La Suisse face aux défis du Sommet de Cancún
La Conférence de l'OMC a débuté mercredi au Mexique. Ses conséquences sont cruciales pour la Suisse.
Les diplomates suisses doivent en effet défendre leurs agriculteurs tout en plaidant pour un libre-accès au marché dans d’autres domaines.
Les 146 pays membres de l’Organisation mondiale du commerce (OMC) se retrouvent à Cancún (Mexique) entre le 10 au 14 septembre pour faire le point sur les négociations lancées à Doha en novembre 2001, dont le terme est prévu le 1er janvier 2005.
Principal enjeu: l’agriculture, qui fait l’objet des principales récriminations des pays pauvres contre les pays riches.
Ces pays, ainsi que les pays dits du «Groupe de Cairns» (Australie, Brésil, Argentine, Afrique du Sud et d’autres) exigent de l’Europe et des Etats-Unis qu’ils réduisent leurs subventions agricoles.
Un paradoxe apparent
La partie ne sera pas facile pour les diplomates helvétiques, qui devront, d’une part, défendre jusqu’à un certain point le protectionnisme agricole tout en prônant les vertus du libre-échange dans d’autres dossiers.

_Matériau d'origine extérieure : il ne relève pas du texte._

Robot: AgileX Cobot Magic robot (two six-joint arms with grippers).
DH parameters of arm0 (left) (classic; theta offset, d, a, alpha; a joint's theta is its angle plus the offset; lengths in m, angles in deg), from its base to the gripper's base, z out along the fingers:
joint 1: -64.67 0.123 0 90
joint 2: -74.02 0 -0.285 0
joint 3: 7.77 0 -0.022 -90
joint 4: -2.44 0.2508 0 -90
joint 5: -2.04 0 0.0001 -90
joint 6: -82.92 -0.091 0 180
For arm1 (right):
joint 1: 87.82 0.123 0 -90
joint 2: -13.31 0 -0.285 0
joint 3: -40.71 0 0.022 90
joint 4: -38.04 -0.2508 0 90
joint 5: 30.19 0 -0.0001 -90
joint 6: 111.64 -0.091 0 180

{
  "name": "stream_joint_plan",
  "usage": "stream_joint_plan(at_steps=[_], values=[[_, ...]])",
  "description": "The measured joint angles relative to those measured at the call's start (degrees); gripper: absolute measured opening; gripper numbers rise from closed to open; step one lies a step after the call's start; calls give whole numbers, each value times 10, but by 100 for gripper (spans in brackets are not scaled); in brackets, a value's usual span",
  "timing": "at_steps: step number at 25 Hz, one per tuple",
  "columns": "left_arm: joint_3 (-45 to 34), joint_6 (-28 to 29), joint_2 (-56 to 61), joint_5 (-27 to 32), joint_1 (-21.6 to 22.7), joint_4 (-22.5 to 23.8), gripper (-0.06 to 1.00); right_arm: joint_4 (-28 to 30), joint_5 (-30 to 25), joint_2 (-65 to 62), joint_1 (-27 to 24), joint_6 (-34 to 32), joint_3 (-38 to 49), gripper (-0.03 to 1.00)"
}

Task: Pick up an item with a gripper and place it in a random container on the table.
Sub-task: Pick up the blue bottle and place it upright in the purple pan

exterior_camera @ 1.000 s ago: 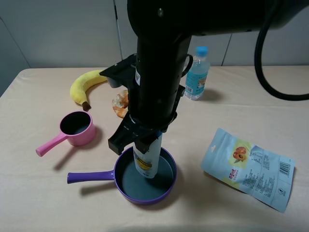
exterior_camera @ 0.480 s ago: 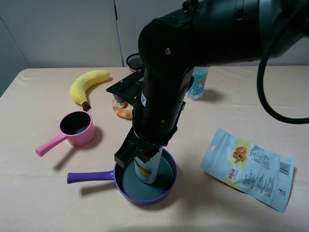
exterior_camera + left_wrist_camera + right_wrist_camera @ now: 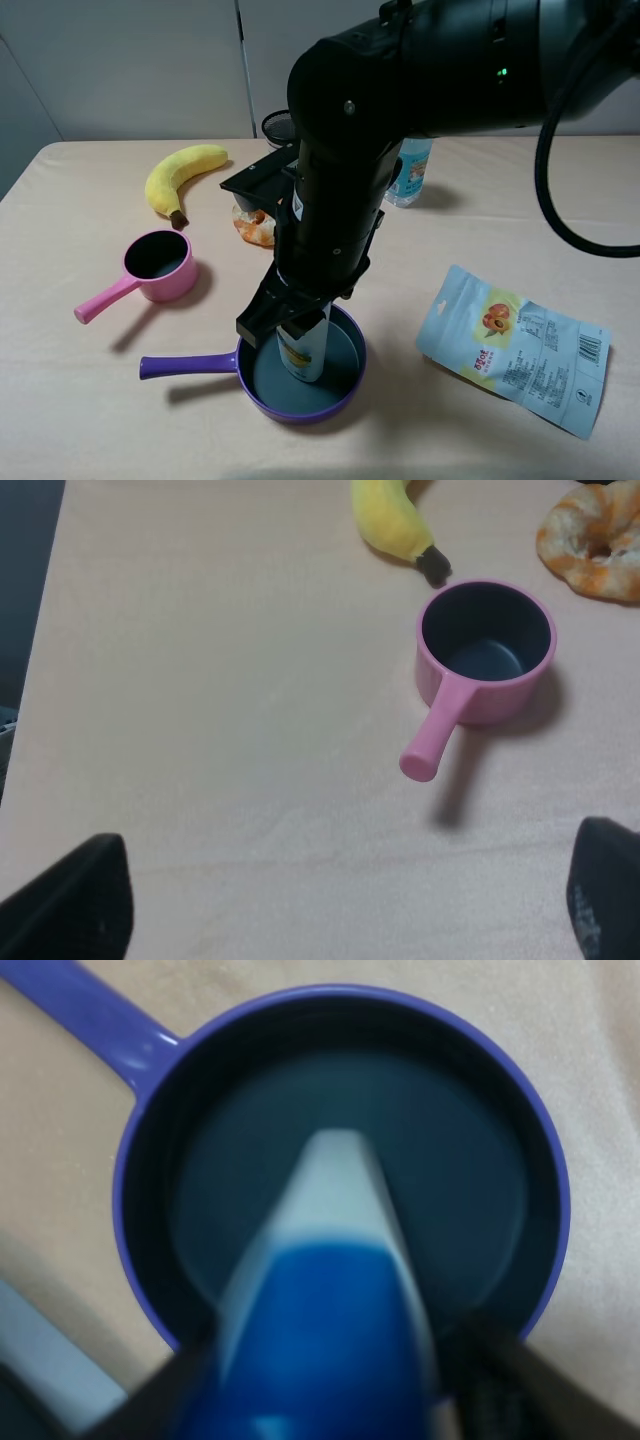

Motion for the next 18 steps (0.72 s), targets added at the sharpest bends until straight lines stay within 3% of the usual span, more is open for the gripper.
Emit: stream_joint_plan(at_steps=[7,18], values=[[0,0,0,0,0,0,87,-1,-1,0,0,-8,0,59],[0,0,0,0,0,0,87,-12,-28,-21,0,-8,0,66]])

Le conseiller fédéral (ministre) en charge du Département de l’économie, Joseph Deiss, a formulé ainsi la solution à cet apparent paradoxe: «Si la Suisse était exclue d’un accord, cela serait préjudiciable à l’ensemble de l’économie, et donc aux paysans aussi.»
Beaucoup à perdre
Le chef-adjoint de la délégation, Luzius Wasescha, ne cache pas que la Suisse est l’un des pays qui a le plus à perdre en ouvrant son marché agricole.
Selon l’OCDE, les paysans suisses réalisent 60% de leurs revenus grâces aux subsides étatiques. Mais le processus d’érosion est en marche: depuis dix ans, quelque 2000 exploitations disparaissent chaque année.
Pour adoucir une diminution des aides directes, la Suisse propose de soutenir les prestations qui ne sont pas purement agricoles, comme la protection du paysage.
Berne souhaite aussi étendre les «appellations d’origine contrôlée» à davantage de produits, aux fromages par exemple.
Peu de soutien
Mais la proposition suisse n’a convaincu que la Bulgarie, Taïwan, l’Islande, la Corée du Sud et le Liechtenstein. En outre, la délégation suisse sait que les paysans préparent déjà un référendum.
La Suisse est moins isolée dans son souhait de formuler de nouvelles règles en matière d’investissements. L’Union européenne (UE) et le Japon sont sur la même longueur d’ondes.
Il s’agit de supprimer les obtacles à la concurrence et d’instaurer des processus d’acquisition transparents sur les marchés publics. La Suisse, pays d’exportation, a ici beaucoup à gagner.
Problème pour la Suisse: les pays du Groupe de Cairns et l’UE veulent faire dépendre ces nouvelles règles d’un accord sur l’agriculture, afin d’obtenir le soutien des pays qui rechignent à libéraliser les investissements.
Médicaments: c’est fait
Un dossier a en revanche déjà trouvé une issue: l’accès des pays défavorisés aux médicaments a fait l’objet d’un compromis adopté le 30 août, après des mois de blocage.
Les règles de l’OMC seront assouplies pour permettre l’exportation de produits génériques dans les pays n’ayant pas la possibilité de les fabriquer eux-mêmes. Et ceci à des fins humanitaires et non pour gagner des parts de marché.
Droits de douane et services
La Suisse s’est en outre prononcée en faveur de réductions supplémentaires des droits de douane dans le domaine de l’accès au marché des biens industriels.
Enfin, dernier point particulièrement contesté par les ONG, Cancún devrait aborder la libéralisation des services, comme l’éducation, la santé, ou encore les services financiers.
Contrairement aux biens, où les obstacles au commerce ont souvent la forme de droits de douane, la libéralisation des services pourrait être entravée par les législations nationales sur le travail, par exemple.
Swissinfo, Jacob Greber
(adaptation, Ariane Gigon Bormann).
– Créée en 1995, l’Organisation mondiale du commerce (OMC) est basée à Genève.
– Son but est de libéraliser les échanges commerciaux, afin de les rendre plus concurrentiels et plus équitables.
– Le prédécesseur de l’OMC, le GATT (General Agreement on Tariffs and Trade) avait été fondé après la Seconde Guerre mondiale avec des buts similaires.
– Les 146 pays membres de l’Organisation mondiale du commerce (OMC) doivent faire le point sur les négociations lancées à Doha en novembre 2001, dont le terme est prévu le 1er janvier 2005.
– Doha comprend des propositions d’accord sur l’agriculture, la propriété intellectuelle, l’environnement, les services, les produits industriels, les médicaments et les marchés publics.